Though I have a suspicion that the relationship between the wife and OM might date back a while.

Let's wait and see.
_Posted via Mobile Device_


----------



## carpenoctem (Jul 4, 2012)

Armchair Behaviour Analysis (overlooking all legal aspects):

The woman seems quite inherently feisty. If she felt / knew that the husband’s legal / moral right to barge into the house or to ask her moralistic questions was scant, it is unlikely that she would have answered with a somewhat meek ‘no’ when the husband asked her “are you cheating on me?” It would more likely have been: “what is it to you?” / “who are you / what right do you have to ask me that now?”

If the other man, also a soldier (though presumably of a rank/s lower than the husband), felt / knew that the husband no more had the legal / moral right to barge into the house or question their relationship, he might not have slunk out of the house in that manner. He might have countered: “who are you to ask me to leave the house. It’s for her to decide who stays here, and who leaves.”

And if one works _a posteriori_ from that (shamefully presumptuous) assumption, other factors fit in too.

(In case of redundancy, apologies).




*I do feel the woman and the other man had a relationship longer than projected / claimed, based on the factors above, the eighth sense of the suspicious male, triangulation of the loo-snogging level of familiarity between them, the iffy matrimonial situation between the woman and her husband, and the congenital creepiness I am endowed / emburdened with.*



The way the child called out “Daddy!” when she saw the husband walk in, really tugged at my heart. *It does not matter to her whether her father is a marine or a moron. For her, he is the king of the world, and his arrival is a happy event.*

Hope she does not get too hurt by all these. But she will.


----------



## MattMatt (May 19, 2012)

[B]carpenoctem[/B] said:


> Armchair Behaviour Analysis (overlooking all legal aspects):
> 
> The woman seems quite inherently feisty. If she felt / knew that the husband’s legal / moral right to barge into the house or to ask her moralistic questions was scant, it is unlikely that she would have answered with a somewhat meek ‘no’ when the husband asked her “are you cheating on me?” It would more likely have been: “what is it to you?” / “who are you / what right do you have to ask me that now?”
> 
> ...


Those are all good and valid points.

Hopefully it will all come out in the wash, as they say.
_Posted via Mobile Device_


----------



## LongWalk (Apr 4, 2013)

Hi all, 

I read Brian's GoFundMe page. I thought he gave a pretty good account of events. Is his version entirely true? Perhaps not. As others noted, everything people write is a representation of reality.

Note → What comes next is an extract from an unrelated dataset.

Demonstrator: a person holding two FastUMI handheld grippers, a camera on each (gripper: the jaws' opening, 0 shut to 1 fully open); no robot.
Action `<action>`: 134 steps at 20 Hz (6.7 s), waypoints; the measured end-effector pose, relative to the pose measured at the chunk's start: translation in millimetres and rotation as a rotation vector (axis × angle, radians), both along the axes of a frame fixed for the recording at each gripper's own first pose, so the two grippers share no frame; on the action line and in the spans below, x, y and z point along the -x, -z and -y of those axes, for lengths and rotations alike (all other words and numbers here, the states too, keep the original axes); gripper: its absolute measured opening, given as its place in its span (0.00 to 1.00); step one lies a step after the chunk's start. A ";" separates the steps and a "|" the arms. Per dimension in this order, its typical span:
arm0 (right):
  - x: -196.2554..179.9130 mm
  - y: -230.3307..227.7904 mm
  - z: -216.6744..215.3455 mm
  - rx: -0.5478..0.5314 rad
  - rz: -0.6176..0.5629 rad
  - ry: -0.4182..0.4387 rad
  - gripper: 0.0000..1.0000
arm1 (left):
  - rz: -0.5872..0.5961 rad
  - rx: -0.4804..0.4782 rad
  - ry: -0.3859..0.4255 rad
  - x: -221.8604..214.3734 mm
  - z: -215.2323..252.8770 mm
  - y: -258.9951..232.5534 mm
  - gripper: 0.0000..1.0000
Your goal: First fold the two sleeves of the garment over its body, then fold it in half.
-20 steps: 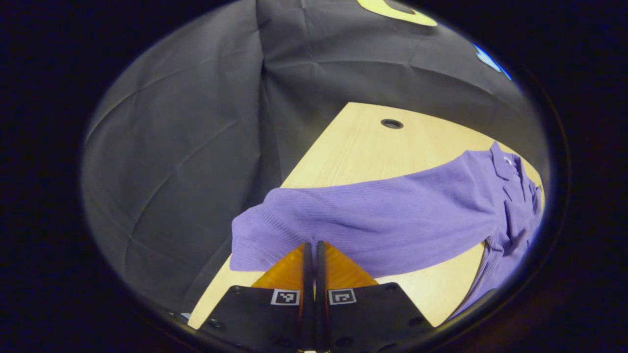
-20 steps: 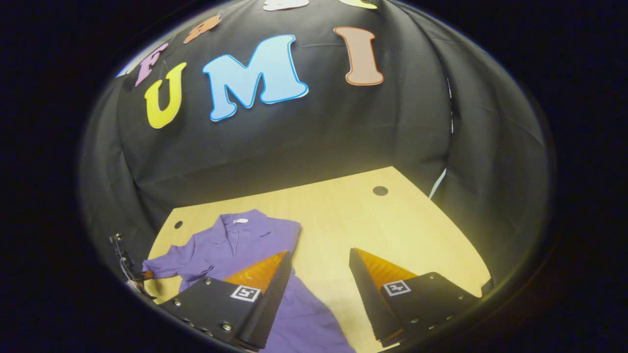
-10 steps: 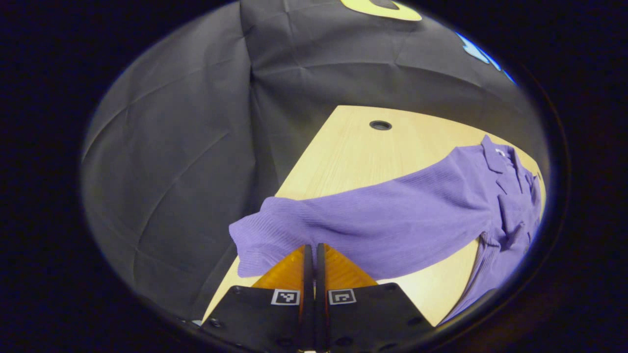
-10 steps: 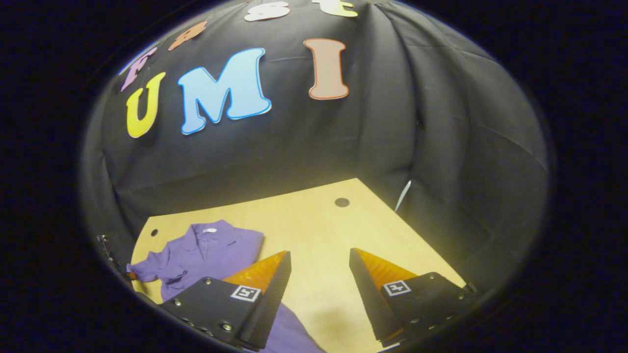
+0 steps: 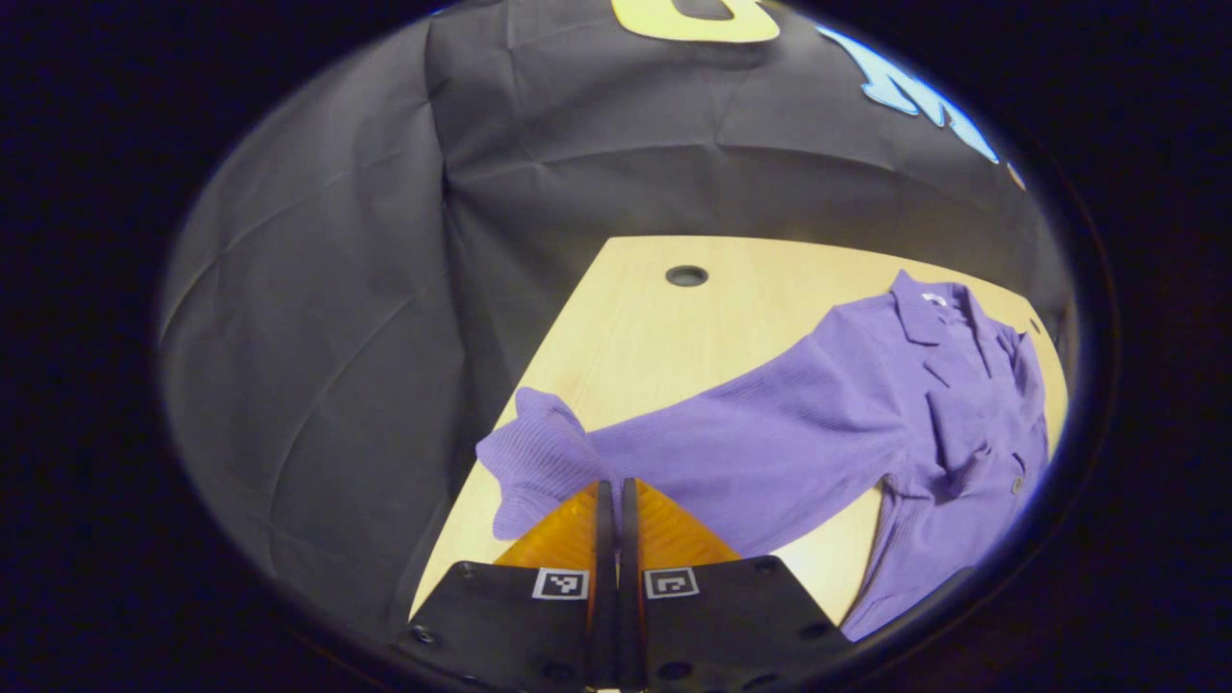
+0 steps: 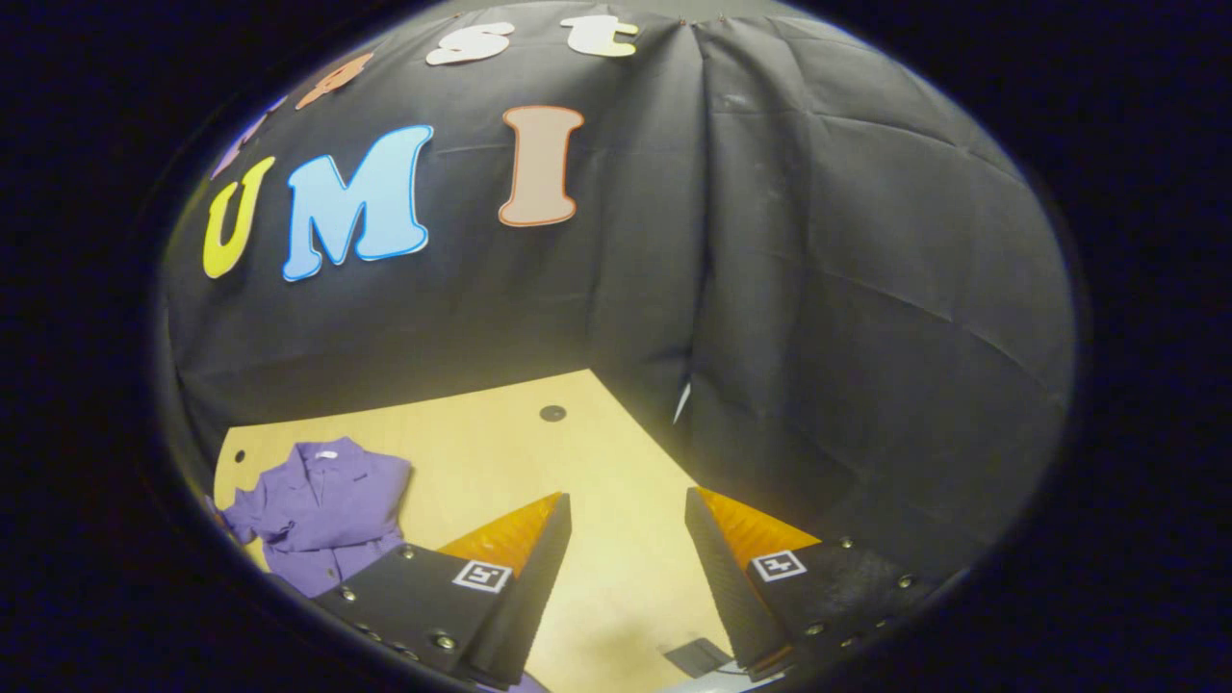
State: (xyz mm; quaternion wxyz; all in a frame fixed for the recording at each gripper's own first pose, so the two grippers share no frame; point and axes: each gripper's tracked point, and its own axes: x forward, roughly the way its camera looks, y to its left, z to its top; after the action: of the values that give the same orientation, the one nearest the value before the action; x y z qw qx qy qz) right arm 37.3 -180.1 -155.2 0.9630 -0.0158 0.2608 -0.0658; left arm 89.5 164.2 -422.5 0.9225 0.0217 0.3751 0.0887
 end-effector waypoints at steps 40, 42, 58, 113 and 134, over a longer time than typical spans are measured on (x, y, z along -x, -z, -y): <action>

One thing was striking about the video. The wife did not seem to have her wits about her while OM appeared completely sober. Had he gotten up and taken a shower and dressed because he was on his way out? How come the daughter was alone with a digital caregiver? Was Brian's wife just peeing before going back to bed?

She denied cheating but clearly she was because she answered "no" to the question while she was naked before another man.

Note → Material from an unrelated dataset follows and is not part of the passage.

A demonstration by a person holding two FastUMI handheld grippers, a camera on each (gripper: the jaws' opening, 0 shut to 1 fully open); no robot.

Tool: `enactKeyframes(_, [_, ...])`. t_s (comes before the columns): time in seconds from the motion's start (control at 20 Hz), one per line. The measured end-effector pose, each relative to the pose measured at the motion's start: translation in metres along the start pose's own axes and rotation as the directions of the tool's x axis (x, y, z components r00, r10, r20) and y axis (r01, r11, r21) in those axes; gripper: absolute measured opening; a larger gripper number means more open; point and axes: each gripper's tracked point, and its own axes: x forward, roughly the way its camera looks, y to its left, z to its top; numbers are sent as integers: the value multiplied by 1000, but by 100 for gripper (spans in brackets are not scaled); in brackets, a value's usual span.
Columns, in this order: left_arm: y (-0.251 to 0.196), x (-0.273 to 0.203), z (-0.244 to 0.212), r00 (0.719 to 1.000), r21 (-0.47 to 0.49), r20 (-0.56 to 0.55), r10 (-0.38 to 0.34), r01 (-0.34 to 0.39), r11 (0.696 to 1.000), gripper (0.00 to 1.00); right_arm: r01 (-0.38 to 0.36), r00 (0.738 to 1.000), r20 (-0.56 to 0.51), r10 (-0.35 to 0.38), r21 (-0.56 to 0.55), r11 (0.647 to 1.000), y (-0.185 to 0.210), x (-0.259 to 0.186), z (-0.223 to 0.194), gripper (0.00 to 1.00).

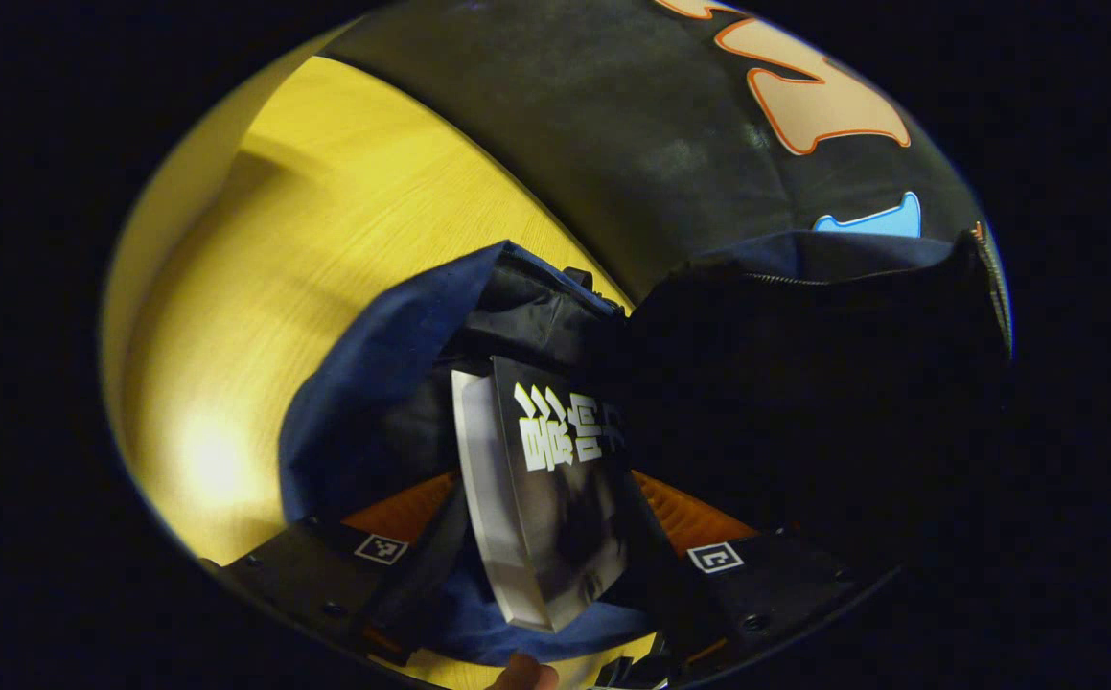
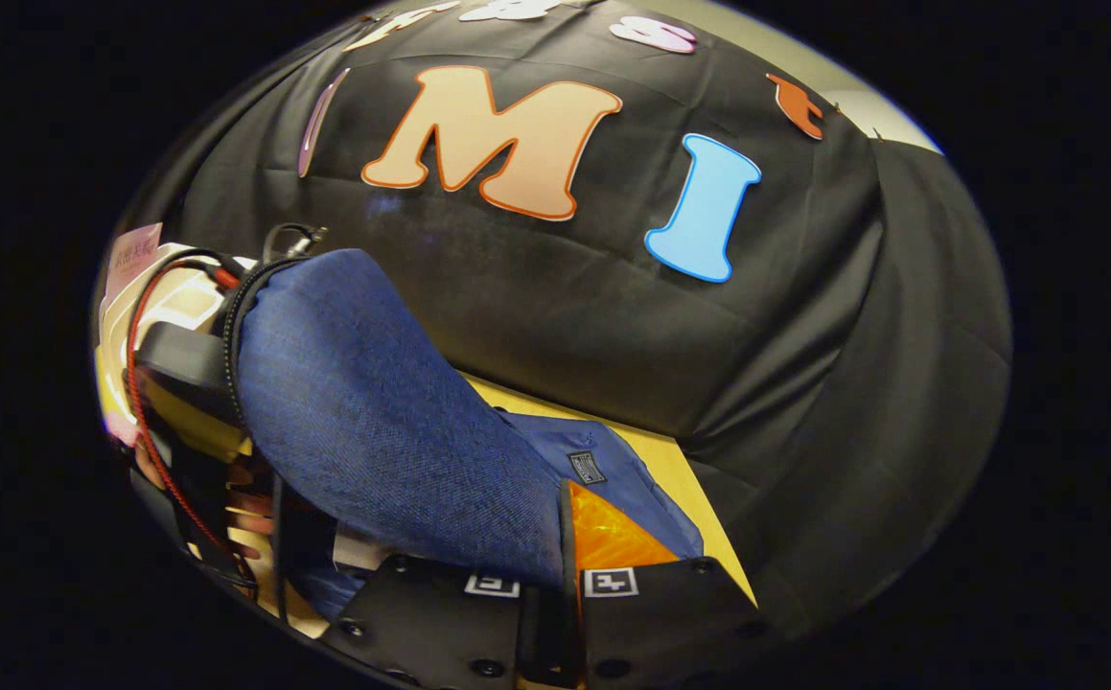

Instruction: Open the schoolbag, grab two books from the bookshelf and put them into the schoolbag.

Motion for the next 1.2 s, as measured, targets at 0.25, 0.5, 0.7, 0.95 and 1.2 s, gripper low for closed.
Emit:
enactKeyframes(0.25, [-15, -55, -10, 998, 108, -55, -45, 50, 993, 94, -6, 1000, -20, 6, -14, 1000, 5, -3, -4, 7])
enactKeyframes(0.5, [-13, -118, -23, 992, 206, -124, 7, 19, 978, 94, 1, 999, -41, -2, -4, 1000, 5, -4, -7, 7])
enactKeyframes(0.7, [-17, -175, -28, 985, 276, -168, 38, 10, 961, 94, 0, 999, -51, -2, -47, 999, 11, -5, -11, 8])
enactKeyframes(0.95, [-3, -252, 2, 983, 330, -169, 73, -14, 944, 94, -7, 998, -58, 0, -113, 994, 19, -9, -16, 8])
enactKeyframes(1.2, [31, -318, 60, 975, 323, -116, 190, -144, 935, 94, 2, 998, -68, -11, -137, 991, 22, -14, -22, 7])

And OM ran away. If the OM had been above board, he would have told Brian to calm down and that the two of them would get coffee in kitchen while his lover/Brian's wife dressed. However, he just ran off. Possibly he was simply afraid of being beaten up.

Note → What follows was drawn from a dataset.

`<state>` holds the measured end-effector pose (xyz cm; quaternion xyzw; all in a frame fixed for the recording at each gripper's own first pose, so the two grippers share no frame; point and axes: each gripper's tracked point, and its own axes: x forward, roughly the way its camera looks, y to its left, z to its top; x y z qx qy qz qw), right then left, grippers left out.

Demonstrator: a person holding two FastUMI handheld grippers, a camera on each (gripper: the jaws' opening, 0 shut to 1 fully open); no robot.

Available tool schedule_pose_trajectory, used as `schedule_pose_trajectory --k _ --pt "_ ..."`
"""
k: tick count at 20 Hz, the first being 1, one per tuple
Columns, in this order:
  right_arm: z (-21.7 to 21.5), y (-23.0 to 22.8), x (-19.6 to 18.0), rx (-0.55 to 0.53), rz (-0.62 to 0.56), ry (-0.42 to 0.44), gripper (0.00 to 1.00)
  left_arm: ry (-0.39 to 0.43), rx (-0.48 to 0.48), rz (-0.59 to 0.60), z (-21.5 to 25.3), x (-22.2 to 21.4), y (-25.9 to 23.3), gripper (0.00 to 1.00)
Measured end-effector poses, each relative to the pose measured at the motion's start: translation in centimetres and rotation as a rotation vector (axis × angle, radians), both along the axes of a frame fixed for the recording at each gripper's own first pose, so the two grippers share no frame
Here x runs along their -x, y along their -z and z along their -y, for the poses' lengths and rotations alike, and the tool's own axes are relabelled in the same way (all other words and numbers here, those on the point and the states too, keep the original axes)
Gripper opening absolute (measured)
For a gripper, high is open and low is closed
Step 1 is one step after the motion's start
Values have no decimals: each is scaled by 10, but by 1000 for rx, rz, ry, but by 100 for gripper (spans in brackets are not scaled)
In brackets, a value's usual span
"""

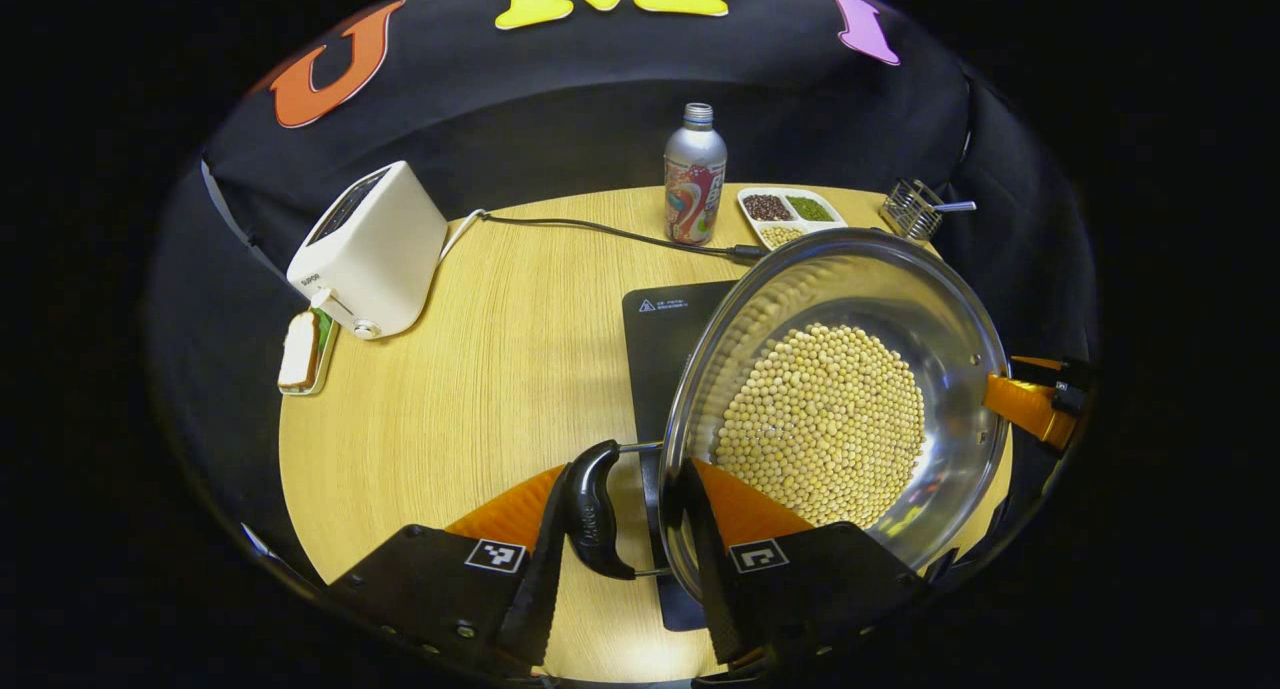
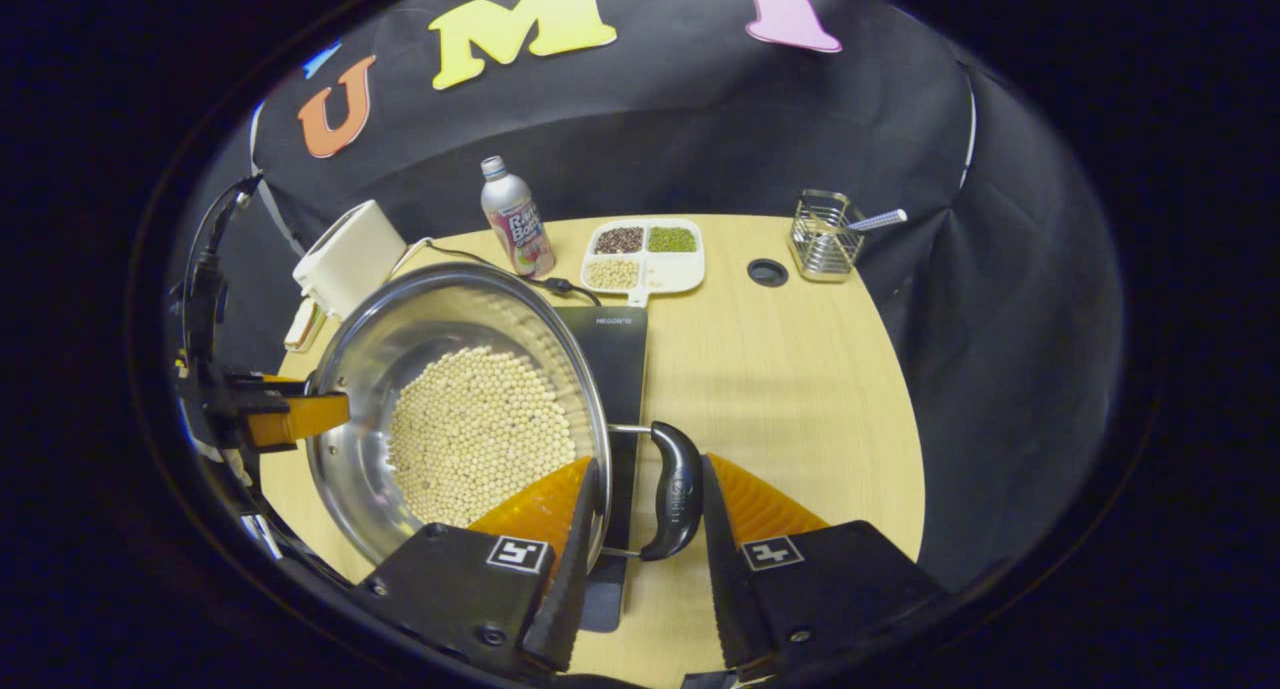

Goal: First push the handle of the pot to place it horizontally, then grasp the pot with both hands and set it on the induction cooktop.

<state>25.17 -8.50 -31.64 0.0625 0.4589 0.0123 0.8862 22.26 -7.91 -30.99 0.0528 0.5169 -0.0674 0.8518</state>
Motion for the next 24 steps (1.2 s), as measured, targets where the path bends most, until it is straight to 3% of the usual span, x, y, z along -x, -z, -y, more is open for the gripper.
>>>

More relevant, did Brian's wife commit adultery, according to the military legal code? Brian sure played up that point when he chased OM out the door. In my opinion Brian's willingness to believe that the military would provide justice demonstrated that the armed services have a different set of laws for good reason. Civilian family law would not function when families are strained by deployments, etc. I conclude that Brian exercised restraint, for he did not start a fight with OM.